Each line that has the string "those" must be copied from the records below.
━━━ Listed entries
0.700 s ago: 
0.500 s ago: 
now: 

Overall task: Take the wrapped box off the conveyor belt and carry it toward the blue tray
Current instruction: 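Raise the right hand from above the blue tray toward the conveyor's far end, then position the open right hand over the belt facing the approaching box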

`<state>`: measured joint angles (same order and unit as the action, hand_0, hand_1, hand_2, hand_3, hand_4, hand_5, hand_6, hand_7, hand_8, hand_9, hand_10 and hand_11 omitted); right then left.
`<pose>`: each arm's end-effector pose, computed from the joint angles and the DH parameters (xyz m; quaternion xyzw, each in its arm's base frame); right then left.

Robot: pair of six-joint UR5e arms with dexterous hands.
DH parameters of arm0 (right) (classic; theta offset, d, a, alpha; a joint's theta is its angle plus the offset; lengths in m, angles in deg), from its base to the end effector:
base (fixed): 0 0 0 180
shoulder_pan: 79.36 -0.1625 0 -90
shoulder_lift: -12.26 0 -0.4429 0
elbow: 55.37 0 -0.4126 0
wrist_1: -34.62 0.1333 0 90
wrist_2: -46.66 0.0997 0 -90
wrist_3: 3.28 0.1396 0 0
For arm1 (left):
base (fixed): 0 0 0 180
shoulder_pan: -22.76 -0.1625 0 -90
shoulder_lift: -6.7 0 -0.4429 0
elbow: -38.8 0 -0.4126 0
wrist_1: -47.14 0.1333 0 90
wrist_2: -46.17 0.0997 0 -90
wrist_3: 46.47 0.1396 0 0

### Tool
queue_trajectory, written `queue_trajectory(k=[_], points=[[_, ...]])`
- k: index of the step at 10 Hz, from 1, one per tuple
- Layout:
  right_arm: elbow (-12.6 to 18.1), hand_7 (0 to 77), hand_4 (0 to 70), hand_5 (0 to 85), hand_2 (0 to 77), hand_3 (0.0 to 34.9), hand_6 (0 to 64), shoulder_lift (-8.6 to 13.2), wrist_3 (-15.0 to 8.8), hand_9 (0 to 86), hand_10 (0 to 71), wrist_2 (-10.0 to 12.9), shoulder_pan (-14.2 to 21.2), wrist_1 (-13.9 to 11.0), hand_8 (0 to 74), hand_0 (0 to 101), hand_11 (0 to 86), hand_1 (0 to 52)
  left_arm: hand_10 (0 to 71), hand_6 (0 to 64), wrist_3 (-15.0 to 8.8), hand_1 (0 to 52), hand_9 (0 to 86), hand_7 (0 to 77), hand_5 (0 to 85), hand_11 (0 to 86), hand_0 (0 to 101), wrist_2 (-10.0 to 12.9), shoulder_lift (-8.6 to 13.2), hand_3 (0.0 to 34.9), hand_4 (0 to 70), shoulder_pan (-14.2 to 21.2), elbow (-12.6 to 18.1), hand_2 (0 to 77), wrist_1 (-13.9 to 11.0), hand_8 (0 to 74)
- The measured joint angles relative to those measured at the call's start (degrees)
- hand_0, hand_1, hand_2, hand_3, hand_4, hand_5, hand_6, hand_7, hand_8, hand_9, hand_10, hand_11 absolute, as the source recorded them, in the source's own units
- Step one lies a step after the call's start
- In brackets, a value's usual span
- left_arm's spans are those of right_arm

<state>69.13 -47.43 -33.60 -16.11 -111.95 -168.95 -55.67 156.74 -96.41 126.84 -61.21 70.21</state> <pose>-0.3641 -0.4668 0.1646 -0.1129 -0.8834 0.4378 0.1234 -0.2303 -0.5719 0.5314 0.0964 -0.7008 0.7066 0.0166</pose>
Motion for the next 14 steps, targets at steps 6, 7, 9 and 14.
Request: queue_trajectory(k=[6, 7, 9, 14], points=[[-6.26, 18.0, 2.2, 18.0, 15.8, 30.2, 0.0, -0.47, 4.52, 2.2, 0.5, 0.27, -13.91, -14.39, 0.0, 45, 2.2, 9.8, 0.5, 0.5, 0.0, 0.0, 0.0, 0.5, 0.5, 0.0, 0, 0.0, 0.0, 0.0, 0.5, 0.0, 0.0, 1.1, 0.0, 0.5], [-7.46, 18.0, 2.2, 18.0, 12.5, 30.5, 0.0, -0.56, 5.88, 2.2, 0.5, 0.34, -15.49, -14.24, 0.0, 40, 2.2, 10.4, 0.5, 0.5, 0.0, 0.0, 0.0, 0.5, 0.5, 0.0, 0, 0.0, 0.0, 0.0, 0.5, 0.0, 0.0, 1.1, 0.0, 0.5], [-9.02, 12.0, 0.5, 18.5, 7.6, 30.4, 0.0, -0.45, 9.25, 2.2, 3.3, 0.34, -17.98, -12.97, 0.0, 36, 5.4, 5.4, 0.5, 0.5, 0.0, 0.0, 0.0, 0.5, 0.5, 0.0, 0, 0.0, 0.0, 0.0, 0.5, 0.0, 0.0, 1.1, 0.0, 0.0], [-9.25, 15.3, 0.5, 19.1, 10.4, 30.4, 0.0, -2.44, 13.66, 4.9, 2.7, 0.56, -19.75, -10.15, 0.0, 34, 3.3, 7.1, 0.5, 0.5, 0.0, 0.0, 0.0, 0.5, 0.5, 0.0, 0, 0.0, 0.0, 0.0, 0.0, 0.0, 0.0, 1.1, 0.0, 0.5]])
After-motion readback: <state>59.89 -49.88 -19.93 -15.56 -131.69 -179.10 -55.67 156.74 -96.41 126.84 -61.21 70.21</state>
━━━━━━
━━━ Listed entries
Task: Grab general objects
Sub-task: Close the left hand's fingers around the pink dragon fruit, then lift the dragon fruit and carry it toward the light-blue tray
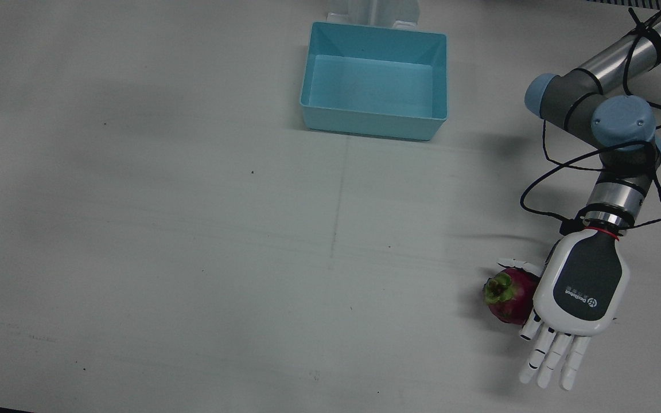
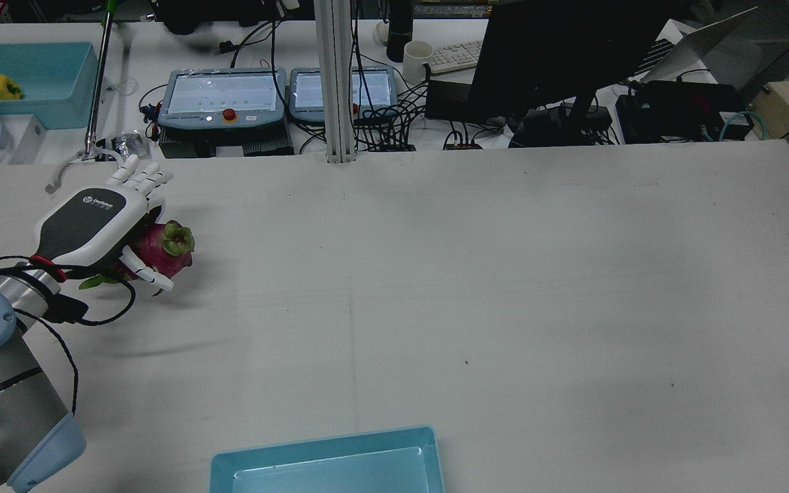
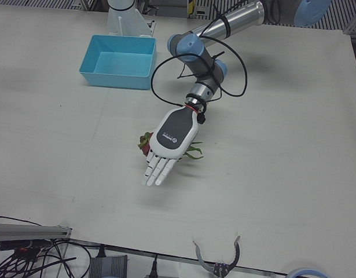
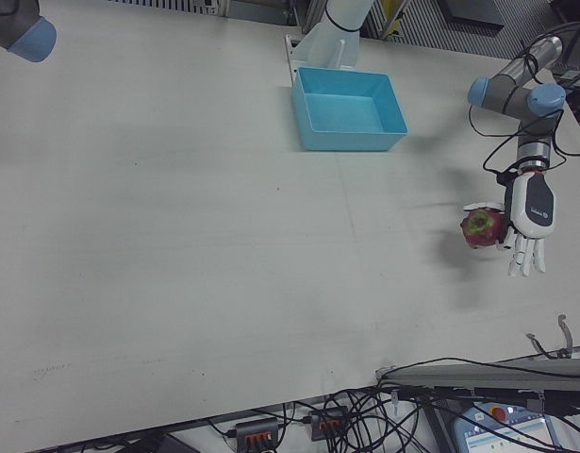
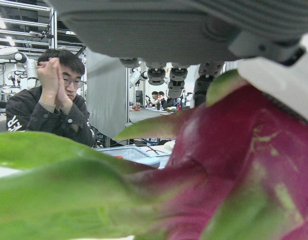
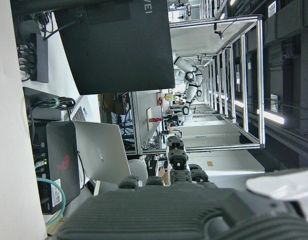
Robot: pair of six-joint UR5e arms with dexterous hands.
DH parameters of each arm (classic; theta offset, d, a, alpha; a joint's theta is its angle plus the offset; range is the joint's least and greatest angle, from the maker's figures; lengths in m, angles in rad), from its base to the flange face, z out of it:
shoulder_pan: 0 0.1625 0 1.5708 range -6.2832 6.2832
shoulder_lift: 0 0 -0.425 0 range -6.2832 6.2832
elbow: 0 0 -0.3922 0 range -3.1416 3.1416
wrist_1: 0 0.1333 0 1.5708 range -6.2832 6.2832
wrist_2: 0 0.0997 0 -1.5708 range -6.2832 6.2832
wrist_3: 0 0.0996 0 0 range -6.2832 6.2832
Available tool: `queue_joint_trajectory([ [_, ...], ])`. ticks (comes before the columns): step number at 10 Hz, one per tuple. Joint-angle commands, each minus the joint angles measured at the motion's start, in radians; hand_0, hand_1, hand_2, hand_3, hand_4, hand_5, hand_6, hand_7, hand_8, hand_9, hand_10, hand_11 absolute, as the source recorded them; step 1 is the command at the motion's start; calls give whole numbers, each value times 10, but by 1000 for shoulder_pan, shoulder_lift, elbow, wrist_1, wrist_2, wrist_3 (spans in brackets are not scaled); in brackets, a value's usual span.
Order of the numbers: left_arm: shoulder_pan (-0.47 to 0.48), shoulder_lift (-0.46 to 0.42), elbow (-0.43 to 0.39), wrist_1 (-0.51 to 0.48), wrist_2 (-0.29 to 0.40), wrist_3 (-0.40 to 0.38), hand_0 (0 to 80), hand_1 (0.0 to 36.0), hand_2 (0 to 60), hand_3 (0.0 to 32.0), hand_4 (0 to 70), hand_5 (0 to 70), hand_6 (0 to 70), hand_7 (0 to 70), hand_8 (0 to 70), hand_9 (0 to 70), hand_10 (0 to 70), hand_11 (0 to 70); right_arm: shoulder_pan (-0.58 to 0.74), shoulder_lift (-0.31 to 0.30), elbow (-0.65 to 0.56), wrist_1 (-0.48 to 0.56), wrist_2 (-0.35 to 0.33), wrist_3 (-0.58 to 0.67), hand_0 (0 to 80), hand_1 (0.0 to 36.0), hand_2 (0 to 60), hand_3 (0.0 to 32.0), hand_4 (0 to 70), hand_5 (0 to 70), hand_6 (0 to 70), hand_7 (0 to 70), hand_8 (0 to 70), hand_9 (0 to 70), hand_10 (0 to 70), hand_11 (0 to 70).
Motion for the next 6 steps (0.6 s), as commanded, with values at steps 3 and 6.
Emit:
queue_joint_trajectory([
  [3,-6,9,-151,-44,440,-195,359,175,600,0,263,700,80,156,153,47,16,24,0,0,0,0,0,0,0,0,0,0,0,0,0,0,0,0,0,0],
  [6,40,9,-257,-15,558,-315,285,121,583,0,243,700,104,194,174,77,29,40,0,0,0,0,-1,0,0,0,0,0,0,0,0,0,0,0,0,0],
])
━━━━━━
Written answer:
- The measured joint angles relative to those measured at the call's start (degrees)
- left_arm's spans are those of right_arm

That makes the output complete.